Wer will, kann auch Schlagzeilen mit negativerer Tönung lesen. "Nordica ist am Ende" (fvw),"Nordica gibt auf" (AustrianWings), oder, etwas geschickter formuliert: "Estonia’s flag carrier forced to change its business model" (rusaviainsider).
Was die "estnischen Herzen" angeht, so kann man auch bei Nordica-Finanzmanagerin Kristi Ojakäär nachlesen; sie wird zitiert wird mit der Aussage, mit den Billigpreisen habe man nicht mithalten können, und ganz besonders mache "Nordica" die lettische "AirBaltic" zu schaffen. "Wo die Liebe hinfällt", heißt es da wohl. Oder, anders gesagt: auch Ojakäär wurde erst Anfang 2019 neu eingestellt und hatte vorher Erfahrung im Glückspiel-Business (Casinos).
Jaan Tamm (der mit den "Menschen in Estland") ist inzwischen seines Postens enthoben und fand in Gunnar Kobin einen Nachfolger. Es gibt erste Stimmen aus der estnischen Politik, denen zufolge der estnische Staat nun lieber seine Anteile an "Nordica" loswerden will - das heißt dann in Pressesprech: gesucht wird ein "strategischer Investor".
Trotz Steigerung bei Einnahmen und Passagieren um 30% habe "Nordica" 2018 5,4 Millionen Euro Verluste gemacht, schreibt ERR. 765.000 Menschen seien im Jahr 2018 mit der Airline geflogen (wie viele Est/innen unter ihnen waren, wurde nicht bekannt).
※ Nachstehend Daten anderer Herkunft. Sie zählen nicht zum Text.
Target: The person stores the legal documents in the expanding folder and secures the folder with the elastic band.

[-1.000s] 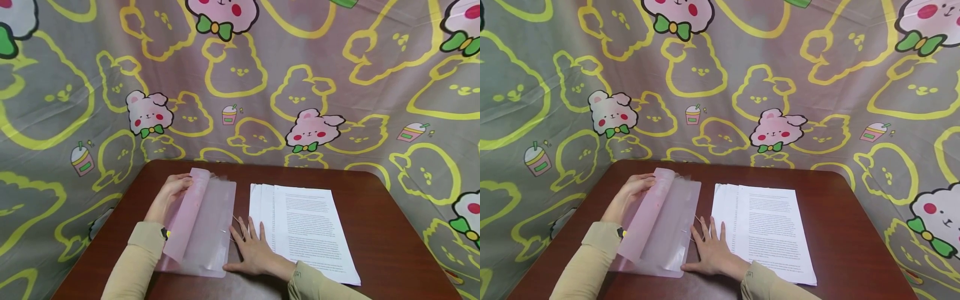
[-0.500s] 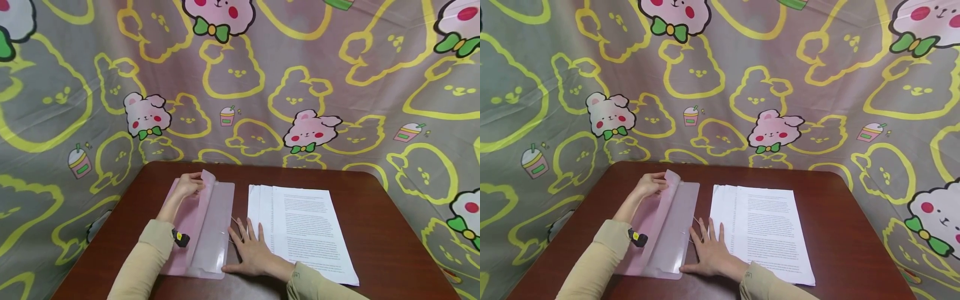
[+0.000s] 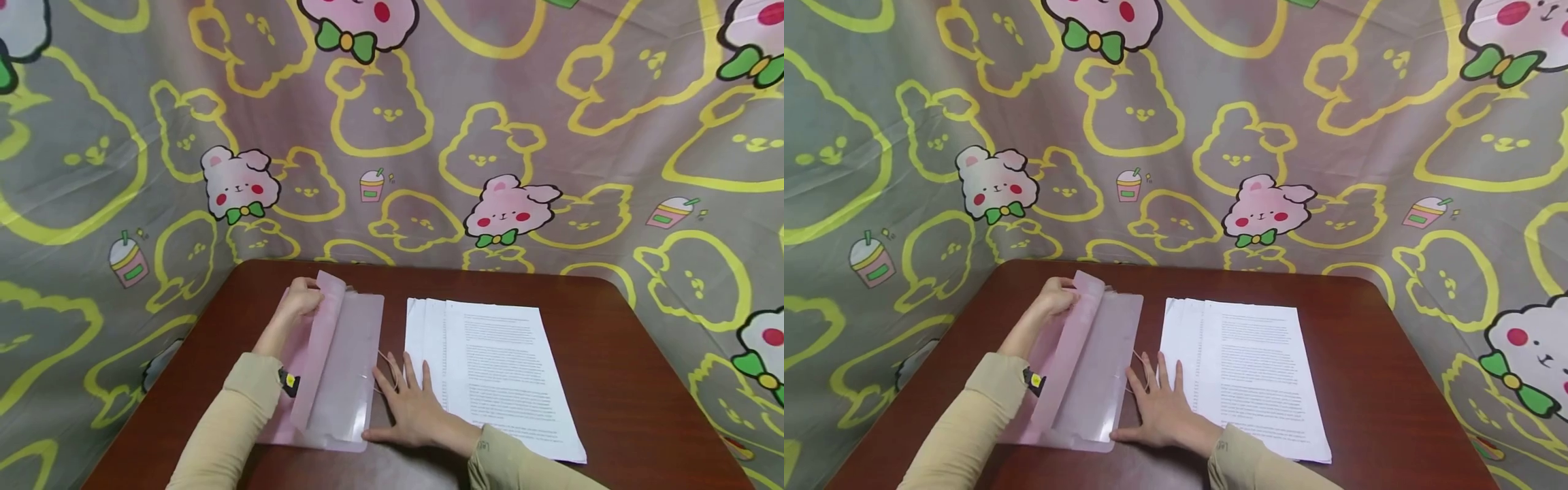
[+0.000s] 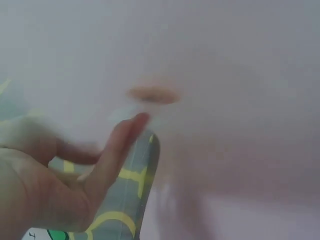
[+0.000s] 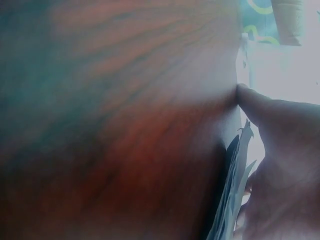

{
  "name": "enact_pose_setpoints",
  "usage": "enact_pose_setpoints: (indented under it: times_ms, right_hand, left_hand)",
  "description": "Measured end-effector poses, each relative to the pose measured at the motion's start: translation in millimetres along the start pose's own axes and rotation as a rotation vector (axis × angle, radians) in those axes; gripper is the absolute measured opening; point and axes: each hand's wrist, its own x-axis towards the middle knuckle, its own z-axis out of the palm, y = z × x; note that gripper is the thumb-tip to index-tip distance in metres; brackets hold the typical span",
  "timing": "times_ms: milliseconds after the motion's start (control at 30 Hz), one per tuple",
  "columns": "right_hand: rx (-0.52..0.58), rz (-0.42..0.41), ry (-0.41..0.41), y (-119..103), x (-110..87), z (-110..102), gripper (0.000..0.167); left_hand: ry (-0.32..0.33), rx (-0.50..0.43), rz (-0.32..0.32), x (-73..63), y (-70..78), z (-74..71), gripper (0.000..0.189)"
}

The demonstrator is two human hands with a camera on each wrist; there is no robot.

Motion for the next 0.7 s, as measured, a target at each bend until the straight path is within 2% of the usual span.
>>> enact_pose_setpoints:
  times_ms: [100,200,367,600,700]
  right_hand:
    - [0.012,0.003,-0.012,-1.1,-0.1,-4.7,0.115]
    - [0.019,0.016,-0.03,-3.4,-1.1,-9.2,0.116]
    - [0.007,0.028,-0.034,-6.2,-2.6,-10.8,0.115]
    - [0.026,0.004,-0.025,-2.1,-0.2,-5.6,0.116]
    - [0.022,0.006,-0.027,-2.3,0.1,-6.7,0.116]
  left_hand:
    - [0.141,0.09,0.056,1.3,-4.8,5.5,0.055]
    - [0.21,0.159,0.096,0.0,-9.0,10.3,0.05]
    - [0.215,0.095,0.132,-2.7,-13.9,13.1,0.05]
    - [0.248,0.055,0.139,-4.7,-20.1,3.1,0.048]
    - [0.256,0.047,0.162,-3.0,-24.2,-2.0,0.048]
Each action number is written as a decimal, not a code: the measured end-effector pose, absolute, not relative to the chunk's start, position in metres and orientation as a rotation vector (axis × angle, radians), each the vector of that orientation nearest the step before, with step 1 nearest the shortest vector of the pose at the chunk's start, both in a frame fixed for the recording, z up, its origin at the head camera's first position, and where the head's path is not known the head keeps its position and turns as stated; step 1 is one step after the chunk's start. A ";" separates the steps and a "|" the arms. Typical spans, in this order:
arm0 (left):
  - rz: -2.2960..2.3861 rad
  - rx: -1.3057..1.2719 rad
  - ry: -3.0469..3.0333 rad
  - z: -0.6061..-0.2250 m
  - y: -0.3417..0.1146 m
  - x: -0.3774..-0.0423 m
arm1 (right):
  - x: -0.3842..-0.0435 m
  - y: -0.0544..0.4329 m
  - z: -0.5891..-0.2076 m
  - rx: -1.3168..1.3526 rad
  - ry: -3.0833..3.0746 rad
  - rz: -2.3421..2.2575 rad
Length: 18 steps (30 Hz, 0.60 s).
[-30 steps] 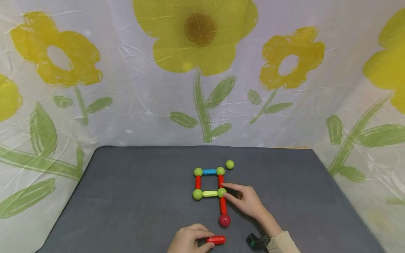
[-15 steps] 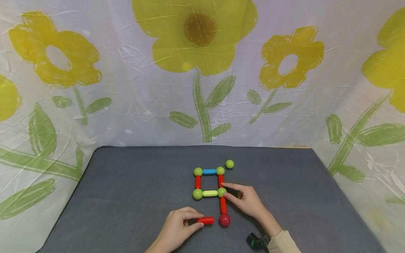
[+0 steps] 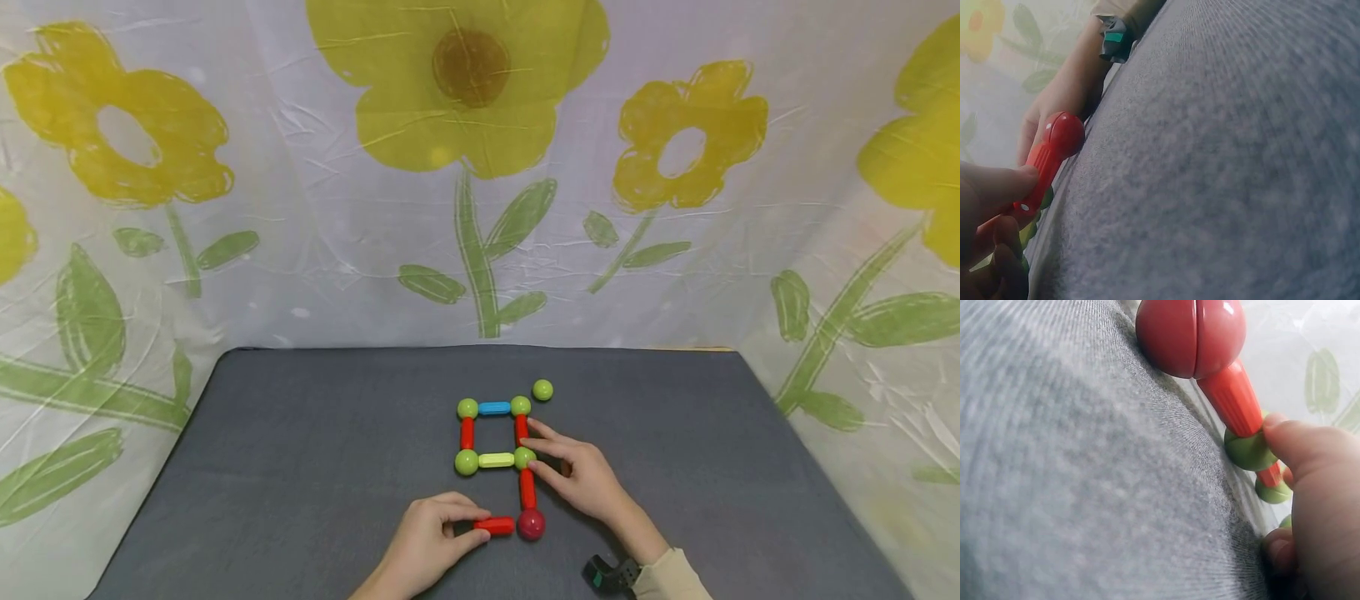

Dem stehen die Statistiken von AirBaltic entgegen: 210.000 Passagiere seien es auf den Strecken von und nach Estland in den ersten fünf Monaten 2019 gewesen (ERR / AirBaltic), eine Steigerung um 32%. Ab sofort werde "AirBaltic" zwei ihre Flieger des Typs Airbus A220-300 in Tallinn stationieren. Auf der Flugroute Riga-Tallinn sind gegenwärtig jede Woche etwa 7.000 Passagiere unterwegs.
Zumindest die Szene der "PlaneSpotter" (Menschen, die Fotos machen von möglichst vielen Flugmaschinen) reagiert erregt: der blau-schwarz-weiße Flieger wurde schon in Wien (AviationNetonline), in Olso (Planespotters) und auch in Berlin gesehen (Berlin-spotter). Es spottet also jeder Beschreibung - will sagen: die Werbewelle rollt.
Nun warten wir alle gespannt auf die Eröffnung der Schnellzug-Route "Rail-Baltica" nach Tallinn. Der erste Zug wird dann sicherlich in Nationalfarben auf die Reise geschickt werden - vielleicht in digitaler Form an der Außenhaut, so dass die Flaggen jeweils gewechselt werden können, wie es gerade zum Image passt.